For example, to see the warning messages generated about the malformed line when importing user.csv using COPY FROM above, you can run the SHOW_WARNINGS function:

CALL show_warnings() RETURN *;

┌──────────┬─────────────────────────────────────────────────────────────────────────────┬───────────┬─────────────┬────────────────────────┐
│ query_id │ message                                                                     │ file_path │ line_number │ skipped_line_or_record │
│ UINT64   │ STRING                                                                      │ STRING    │ UINT64      │ STRING                 │
├──────────┼─────────────────────────────────────────────────────────────────────────────┼───────────┼─────────────┼────────────────────────┤
│ 1        │ Conversion exception: Cast failed. Could not convert "2147483650" to INT32. │ user.csv  │ 2           │ Bob,2147483650         │
└──────────┴─────────────────────────────────────────────────────────────────────────────┴───────────┴─────────────┴────────────────────────┘

At any point in time you can also call the CLEAR_WARNINGS function to clear the Warnings table.

CALL clear_warnings();

After clearing the warnings, the Warnings table will be empty.
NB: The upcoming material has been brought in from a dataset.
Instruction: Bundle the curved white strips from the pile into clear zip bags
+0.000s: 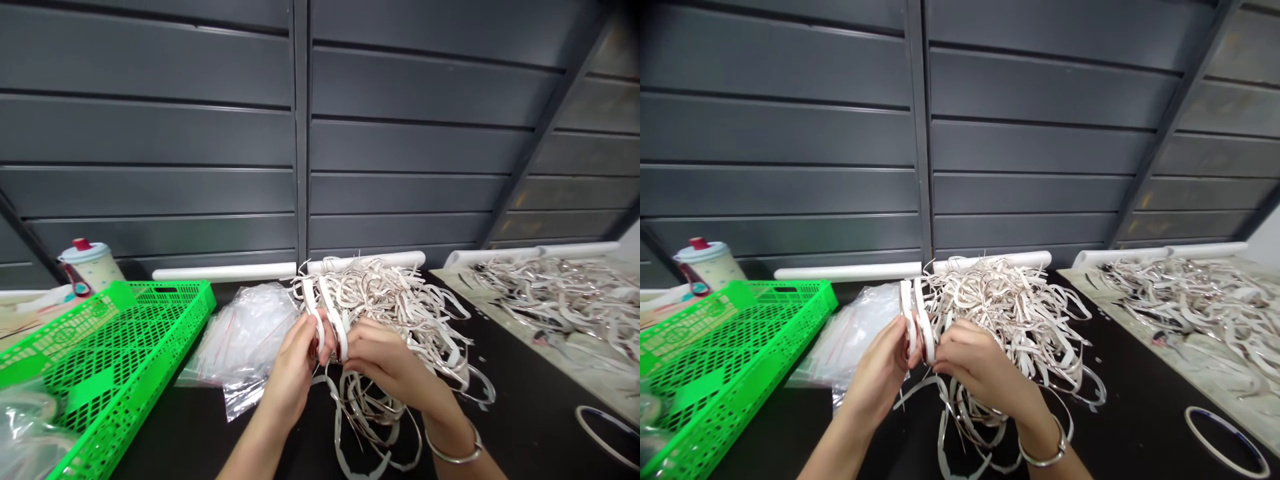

CALL show_warnings() RETURN *;

┌──────────┬─────────┬───────────┬─────────────┬────────────────────────┐
│ query_id │ message │ file_path │ line_number │ skipped_line_or_record │
│ UINT64   │ STRING  │ STRING    │ UINT64      │ STRING                 │
├──────────┼─────────┼───────────┼─────────────┼────────────────────────┤
└──────────┴─────────┴───────────┴─────────────┴────────────────────────┘

By default, Kuzu stores a limited number of warnings per connection, determined by the warning_limit connection configuration parameter. You can change this configuration as follows (see the Connection Configuration section for more details):

CALL warning_limit=1024;

Skippable Errors By Source

When the IGNORE_ERRORS option is enabled, the errors that can be skipped can be different depending on the scan source. If the error is not skippable for a specific source, COPY/LOAD FROM will instead error and fail. Below is a table that shows the errors that are skippable by each source.

	Parsing Errors	Casting Errors	Duplicate/Null/Missing Primary-Key errors
CSV	✅	✅	✅
JSON	❌	❌	✅
Numpy	❌	❌	✅
Parquet	❌	❌	✅
PyArrow tables	❌	❌	✅
Pandas DataFrames	❌	❌	✅
Polars DataFrames	❌	❌	✅
Subquery	❌	❌	✅